[MD] Consciousness (explained?)

Ham Priday hampday1 at verizon.net
Wed Aug 19 23:15:34 PDT 2009


Hey, Platt --


> Correction: Platt prefers "aesthetic sensibility" because he,
> while enjoying art and music, believes value experience goes
> much wider and deeper.

I do too, Platt.  Which is why I define the sensibility referent as "value" 
in the broad sense rather than narrowing it down to esthetics.

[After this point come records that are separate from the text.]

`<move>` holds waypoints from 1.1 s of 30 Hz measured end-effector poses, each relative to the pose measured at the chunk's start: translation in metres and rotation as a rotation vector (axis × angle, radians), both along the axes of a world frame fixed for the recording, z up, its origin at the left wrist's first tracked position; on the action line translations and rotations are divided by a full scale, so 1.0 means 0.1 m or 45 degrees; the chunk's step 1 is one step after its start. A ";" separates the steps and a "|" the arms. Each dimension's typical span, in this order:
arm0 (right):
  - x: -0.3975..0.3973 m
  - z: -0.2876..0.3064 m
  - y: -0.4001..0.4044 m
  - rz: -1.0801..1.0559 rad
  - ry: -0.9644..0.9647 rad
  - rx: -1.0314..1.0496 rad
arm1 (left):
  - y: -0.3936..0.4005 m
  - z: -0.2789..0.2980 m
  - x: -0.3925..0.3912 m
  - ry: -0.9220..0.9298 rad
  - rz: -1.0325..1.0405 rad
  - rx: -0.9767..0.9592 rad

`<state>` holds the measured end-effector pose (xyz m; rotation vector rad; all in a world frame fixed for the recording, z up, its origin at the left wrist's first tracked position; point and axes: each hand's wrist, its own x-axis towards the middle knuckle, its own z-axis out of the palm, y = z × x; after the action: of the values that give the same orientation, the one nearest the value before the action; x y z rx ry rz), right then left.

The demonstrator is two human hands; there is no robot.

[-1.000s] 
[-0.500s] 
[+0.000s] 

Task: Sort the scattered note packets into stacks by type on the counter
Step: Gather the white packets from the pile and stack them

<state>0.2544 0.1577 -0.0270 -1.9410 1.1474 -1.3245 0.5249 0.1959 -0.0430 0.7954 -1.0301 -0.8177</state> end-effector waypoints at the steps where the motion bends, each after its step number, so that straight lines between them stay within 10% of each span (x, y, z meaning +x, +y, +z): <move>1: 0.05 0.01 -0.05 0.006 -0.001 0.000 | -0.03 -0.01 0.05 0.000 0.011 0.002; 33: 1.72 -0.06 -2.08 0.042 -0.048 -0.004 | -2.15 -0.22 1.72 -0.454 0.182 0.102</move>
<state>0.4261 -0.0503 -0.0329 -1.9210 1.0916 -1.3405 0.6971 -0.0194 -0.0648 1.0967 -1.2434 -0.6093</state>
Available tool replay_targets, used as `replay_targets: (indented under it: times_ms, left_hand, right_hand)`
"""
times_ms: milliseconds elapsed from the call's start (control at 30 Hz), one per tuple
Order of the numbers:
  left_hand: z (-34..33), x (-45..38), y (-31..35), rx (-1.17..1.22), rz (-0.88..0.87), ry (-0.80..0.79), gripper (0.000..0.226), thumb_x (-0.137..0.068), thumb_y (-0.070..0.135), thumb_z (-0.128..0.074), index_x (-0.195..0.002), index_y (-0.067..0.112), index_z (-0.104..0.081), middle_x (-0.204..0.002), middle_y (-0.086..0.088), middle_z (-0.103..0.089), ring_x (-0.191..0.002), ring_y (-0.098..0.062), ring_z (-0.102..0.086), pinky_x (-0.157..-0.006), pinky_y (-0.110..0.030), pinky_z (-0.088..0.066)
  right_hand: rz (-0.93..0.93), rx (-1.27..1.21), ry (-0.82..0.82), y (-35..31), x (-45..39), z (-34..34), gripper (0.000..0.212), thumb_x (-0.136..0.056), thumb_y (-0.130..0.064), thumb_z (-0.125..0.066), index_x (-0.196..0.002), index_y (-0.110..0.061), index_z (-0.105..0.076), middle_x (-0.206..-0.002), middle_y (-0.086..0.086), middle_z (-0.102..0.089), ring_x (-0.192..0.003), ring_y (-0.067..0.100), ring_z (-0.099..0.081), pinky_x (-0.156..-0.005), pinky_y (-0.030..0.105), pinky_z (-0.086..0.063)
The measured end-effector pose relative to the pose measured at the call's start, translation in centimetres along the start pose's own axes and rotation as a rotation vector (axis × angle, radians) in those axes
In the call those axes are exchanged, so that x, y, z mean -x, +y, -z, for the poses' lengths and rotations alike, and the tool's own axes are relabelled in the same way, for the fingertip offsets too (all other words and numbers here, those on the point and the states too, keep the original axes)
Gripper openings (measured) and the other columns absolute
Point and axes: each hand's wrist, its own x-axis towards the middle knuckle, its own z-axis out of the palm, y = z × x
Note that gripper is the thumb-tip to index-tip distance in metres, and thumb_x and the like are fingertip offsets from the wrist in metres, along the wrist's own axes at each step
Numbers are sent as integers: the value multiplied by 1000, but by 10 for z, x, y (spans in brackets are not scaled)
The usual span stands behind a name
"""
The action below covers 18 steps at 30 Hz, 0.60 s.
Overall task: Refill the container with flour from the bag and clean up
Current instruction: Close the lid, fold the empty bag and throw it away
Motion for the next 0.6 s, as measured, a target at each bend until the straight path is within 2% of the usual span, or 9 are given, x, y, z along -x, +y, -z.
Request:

> I agree with Pirsig's "preintellectual awareness" explanation
> from ZAMM that DMB reproduced in his Aug. 19 post.
> It describes the source and creative role of aesthetic sensibility.
> I suggest you read and absorb it for a fuller understanding of
> the MOQ.

I have read this passage which relies mainly on Poincaré's theory of the 
'subliminal' to support Phædrus's train of thought.  Poincaré postulated a 
subliminal self as a separate  entity from the subjective thinking self. 
Although I haven't studied Poincaré's epistemology, I find it difficult to 
imagine the subliminal as anything but the subsconscious mind, which was the 
unsubstantiated basis for psychoanalysis as practiced by Sigmund Freud and 
Karl Jung.

In fact, Poincaré himself referred to it as the "unconscious".  In his 
"Foundations of Science" he recalls having been unsuccessful in solving a 
mathematical problem.   "Disgusted with my failure, I went to spend a few 
days at the seaside, and thought of something else. One morning, walking on 
the bluff, the idea came to me."  He also compares this unconscious approach 
with conscious effort: "...it is not purely automatic; it is capable of 
discernment; it has tact, delicacy; it knows how to choose, to divine. What 
do I say?  It knows better how to divine than the conscious self, since it 
succeeds where that has failed."

Applying metaphors like "beauty", "harmony", and "elegance" to intellectual 
or scientific concepts to make them seem esthetically derived is begging the 
question in my opinion.
In any case, such appraisals are made "after the fact", rather than as a 
function of the actual problem-solving.  And while I can appreciate your 
emphasis on the esthetic as more suggestive of "qualitative" value, I think 
it overlooks many other aspects of experience which are, even by Pirsig's 
epistemology, value-based phenomena.

> As for my support of your metaphysics, I will only agree to it
> when you change your Essence to Quality and reject the
> business about our being its "agents" so that your subject/object
> premise and philosophical Idealism can be maintained.

That won't happen, Platt, because Quality and Value are both subjective 
realizations
requiring a sensible agent.  There is no point in being the subject of an 
objective world if value is not realized.  It would be a wasted life, as I 
think you already know intuitively.

> But, it's good to see you moving towards acknowledgment
> of quality reality.

I know and experience a finite reality that manifests a diverse range of 
qualities.  But I  acknowledge an absolute reality that has no need of 
diversification.

Thanks for your thoughts and candor, Platt.  For the present, at least, it 
appears we'll have to settle for partial agreement.